§ **Assigned task**: Begin at the line below that holds "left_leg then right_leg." and end at the line that holds "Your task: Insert", transcribing each line exactly and skipping any picture.

§ **Records supplied**:
┄┄┄┄┄┄┄┄┄┄┄┄┄┄┄┄┄┄┄┄

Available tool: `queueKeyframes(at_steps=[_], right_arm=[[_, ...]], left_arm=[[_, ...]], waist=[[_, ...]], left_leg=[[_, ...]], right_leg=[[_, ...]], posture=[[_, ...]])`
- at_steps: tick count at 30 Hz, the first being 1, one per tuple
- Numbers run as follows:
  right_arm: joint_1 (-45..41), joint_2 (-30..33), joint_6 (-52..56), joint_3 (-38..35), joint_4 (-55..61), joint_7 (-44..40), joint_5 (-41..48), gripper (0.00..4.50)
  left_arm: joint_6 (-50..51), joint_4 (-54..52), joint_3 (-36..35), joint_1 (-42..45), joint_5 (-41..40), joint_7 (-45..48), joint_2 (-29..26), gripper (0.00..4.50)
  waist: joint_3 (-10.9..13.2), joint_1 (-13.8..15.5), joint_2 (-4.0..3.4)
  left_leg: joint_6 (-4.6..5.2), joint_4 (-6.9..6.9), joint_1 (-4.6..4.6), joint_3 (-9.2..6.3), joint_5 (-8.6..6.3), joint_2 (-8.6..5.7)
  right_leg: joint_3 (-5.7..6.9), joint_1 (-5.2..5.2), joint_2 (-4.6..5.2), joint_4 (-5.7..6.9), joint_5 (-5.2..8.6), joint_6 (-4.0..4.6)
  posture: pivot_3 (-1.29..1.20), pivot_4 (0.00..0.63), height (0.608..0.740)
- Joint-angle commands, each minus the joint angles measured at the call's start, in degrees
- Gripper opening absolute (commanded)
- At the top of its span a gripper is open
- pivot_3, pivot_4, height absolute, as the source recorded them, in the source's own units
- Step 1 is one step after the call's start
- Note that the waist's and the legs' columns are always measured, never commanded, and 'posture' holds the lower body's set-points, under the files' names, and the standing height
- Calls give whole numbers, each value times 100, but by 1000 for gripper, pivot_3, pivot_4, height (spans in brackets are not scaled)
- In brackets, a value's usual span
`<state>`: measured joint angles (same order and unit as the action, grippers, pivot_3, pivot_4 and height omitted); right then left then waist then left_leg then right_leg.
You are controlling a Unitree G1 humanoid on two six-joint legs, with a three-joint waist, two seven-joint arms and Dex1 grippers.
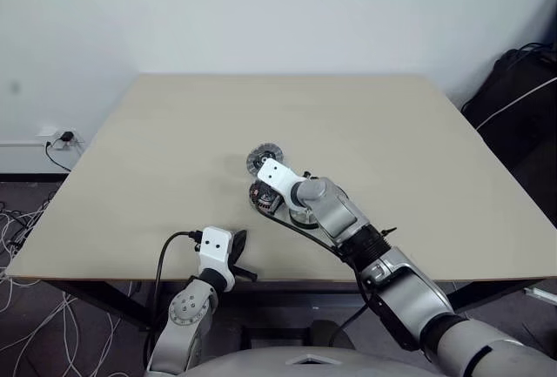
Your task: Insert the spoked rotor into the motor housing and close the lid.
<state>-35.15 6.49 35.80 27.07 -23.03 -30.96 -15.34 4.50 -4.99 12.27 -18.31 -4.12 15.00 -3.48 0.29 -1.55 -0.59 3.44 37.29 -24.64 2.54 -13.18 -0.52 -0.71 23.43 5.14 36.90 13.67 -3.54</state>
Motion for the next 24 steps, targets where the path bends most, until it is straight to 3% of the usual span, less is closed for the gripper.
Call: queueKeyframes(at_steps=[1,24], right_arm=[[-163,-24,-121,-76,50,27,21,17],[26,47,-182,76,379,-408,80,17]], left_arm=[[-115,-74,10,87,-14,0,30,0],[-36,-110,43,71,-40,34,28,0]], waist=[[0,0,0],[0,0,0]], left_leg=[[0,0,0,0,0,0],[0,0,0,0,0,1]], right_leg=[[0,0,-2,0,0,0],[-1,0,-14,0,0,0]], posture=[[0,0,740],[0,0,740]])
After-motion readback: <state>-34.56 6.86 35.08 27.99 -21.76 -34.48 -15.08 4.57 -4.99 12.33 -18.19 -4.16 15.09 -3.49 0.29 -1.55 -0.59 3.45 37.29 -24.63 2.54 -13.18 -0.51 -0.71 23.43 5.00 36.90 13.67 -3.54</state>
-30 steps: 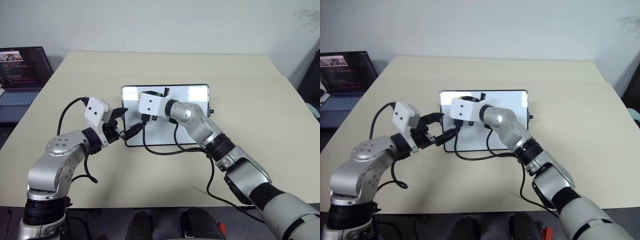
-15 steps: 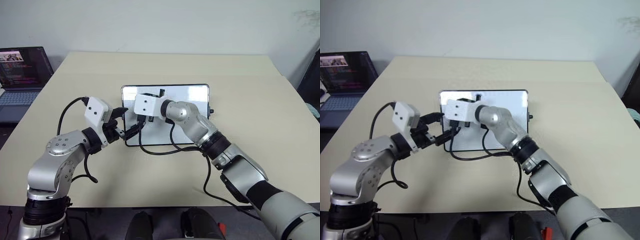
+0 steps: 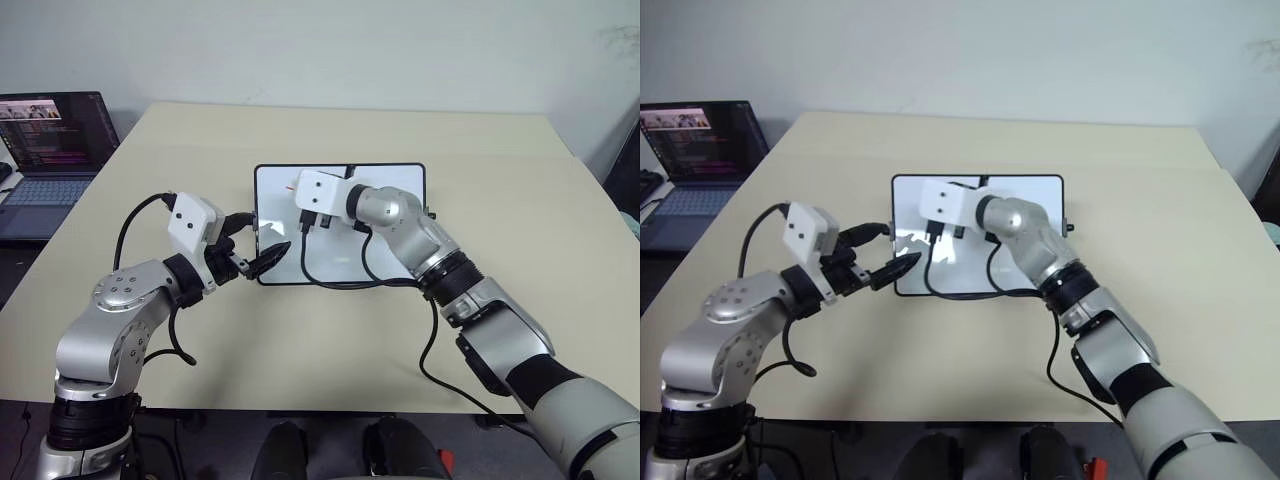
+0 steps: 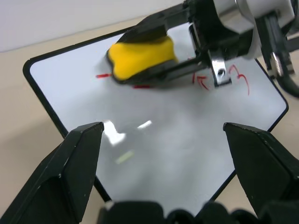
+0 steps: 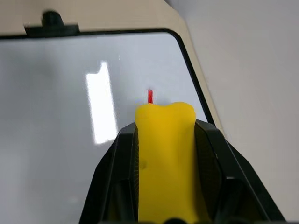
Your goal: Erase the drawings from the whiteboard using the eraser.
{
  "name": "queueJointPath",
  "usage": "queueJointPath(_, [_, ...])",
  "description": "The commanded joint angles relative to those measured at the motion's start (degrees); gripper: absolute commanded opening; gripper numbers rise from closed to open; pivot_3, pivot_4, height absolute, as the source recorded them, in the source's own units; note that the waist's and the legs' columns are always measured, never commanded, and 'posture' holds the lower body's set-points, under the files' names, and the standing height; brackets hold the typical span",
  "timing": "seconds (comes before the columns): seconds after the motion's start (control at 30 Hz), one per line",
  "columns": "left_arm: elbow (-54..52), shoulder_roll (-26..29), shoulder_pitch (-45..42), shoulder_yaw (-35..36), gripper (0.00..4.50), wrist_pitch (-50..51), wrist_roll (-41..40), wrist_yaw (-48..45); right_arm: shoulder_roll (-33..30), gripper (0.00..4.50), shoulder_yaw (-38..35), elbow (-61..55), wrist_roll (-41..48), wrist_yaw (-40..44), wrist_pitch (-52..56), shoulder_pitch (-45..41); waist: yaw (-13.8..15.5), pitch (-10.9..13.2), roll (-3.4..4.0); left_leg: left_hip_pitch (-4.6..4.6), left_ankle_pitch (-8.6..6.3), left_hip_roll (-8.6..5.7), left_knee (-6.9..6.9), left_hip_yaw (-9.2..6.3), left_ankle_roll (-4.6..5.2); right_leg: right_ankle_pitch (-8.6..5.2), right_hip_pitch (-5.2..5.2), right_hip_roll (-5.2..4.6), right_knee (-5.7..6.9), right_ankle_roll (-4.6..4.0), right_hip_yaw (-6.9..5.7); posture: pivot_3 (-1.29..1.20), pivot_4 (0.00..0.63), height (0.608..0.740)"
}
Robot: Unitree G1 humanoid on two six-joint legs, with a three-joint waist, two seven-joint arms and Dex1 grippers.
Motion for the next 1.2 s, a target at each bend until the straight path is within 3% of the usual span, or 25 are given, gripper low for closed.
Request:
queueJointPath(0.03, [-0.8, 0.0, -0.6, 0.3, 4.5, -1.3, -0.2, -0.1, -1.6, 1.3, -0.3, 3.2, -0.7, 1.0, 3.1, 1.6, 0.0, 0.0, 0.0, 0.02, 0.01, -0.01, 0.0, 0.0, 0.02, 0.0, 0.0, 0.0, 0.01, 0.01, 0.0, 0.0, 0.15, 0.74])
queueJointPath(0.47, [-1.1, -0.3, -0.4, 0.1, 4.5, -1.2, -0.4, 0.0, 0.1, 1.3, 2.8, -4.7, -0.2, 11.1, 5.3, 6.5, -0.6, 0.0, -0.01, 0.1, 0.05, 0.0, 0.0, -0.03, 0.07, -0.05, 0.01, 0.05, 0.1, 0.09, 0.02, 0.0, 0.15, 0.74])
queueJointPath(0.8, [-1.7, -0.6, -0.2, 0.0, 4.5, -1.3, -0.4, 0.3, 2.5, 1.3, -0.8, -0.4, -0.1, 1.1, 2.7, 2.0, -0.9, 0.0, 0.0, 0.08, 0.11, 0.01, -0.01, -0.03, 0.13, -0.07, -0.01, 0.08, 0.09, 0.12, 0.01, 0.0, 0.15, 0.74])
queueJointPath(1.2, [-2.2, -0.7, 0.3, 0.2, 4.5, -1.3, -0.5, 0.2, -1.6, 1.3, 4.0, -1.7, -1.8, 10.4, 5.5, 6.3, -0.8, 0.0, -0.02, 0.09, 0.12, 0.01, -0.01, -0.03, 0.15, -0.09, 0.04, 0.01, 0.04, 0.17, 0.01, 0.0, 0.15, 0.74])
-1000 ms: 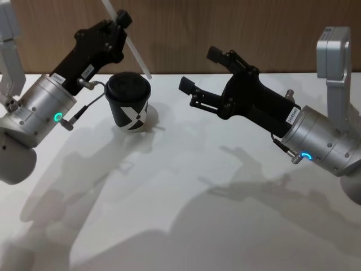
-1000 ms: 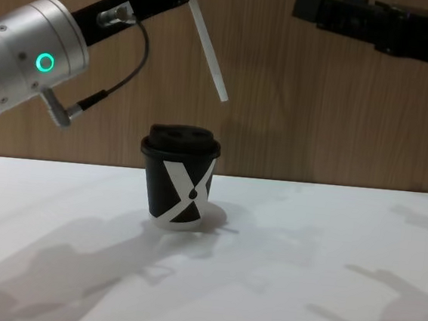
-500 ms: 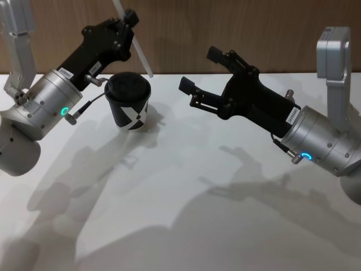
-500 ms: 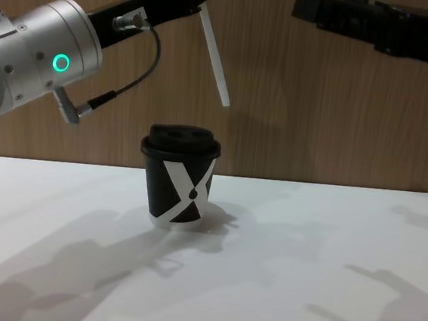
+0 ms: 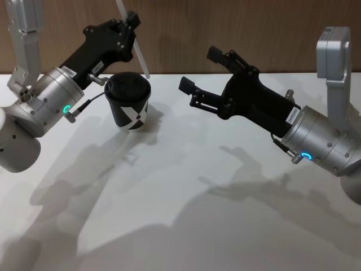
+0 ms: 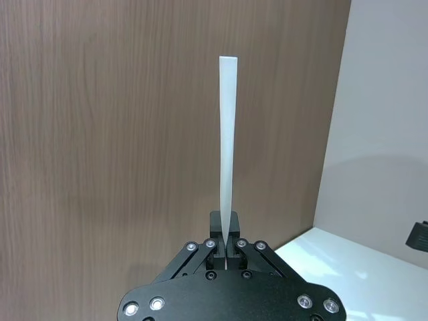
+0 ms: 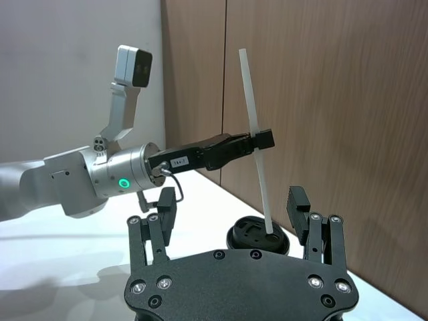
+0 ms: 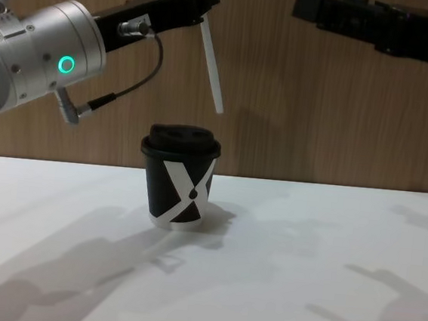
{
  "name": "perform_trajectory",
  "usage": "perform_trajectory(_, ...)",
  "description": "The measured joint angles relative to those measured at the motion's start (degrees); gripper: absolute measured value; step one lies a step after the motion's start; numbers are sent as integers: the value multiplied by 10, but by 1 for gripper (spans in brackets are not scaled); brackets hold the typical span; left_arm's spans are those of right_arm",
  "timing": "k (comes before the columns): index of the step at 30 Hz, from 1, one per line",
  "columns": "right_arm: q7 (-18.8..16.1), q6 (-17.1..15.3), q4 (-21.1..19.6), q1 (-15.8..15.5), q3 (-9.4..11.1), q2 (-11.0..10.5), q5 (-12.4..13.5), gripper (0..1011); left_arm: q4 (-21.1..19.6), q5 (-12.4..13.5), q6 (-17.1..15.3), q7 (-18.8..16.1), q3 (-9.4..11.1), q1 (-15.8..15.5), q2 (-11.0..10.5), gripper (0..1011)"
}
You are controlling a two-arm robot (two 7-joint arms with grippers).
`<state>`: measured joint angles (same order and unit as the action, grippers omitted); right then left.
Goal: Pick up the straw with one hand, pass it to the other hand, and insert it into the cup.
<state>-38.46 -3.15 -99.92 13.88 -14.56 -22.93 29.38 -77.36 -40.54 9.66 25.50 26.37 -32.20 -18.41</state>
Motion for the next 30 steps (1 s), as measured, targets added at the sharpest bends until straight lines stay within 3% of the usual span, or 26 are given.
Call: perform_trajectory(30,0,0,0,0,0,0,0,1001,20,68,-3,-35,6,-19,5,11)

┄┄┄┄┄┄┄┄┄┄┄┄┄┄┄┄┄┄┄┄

§ **Task output**:
`<state>`: measured joint angles (same order and unit as the action, grippers, pivot_3, pivot_4 and height omitted); right then left then waist then left_leg then right_leg.
You are controlling a Unitree G1 humanoid on two six-joint legs, with a three-joint waist, two seven-joint arms and Dex1 grippers.
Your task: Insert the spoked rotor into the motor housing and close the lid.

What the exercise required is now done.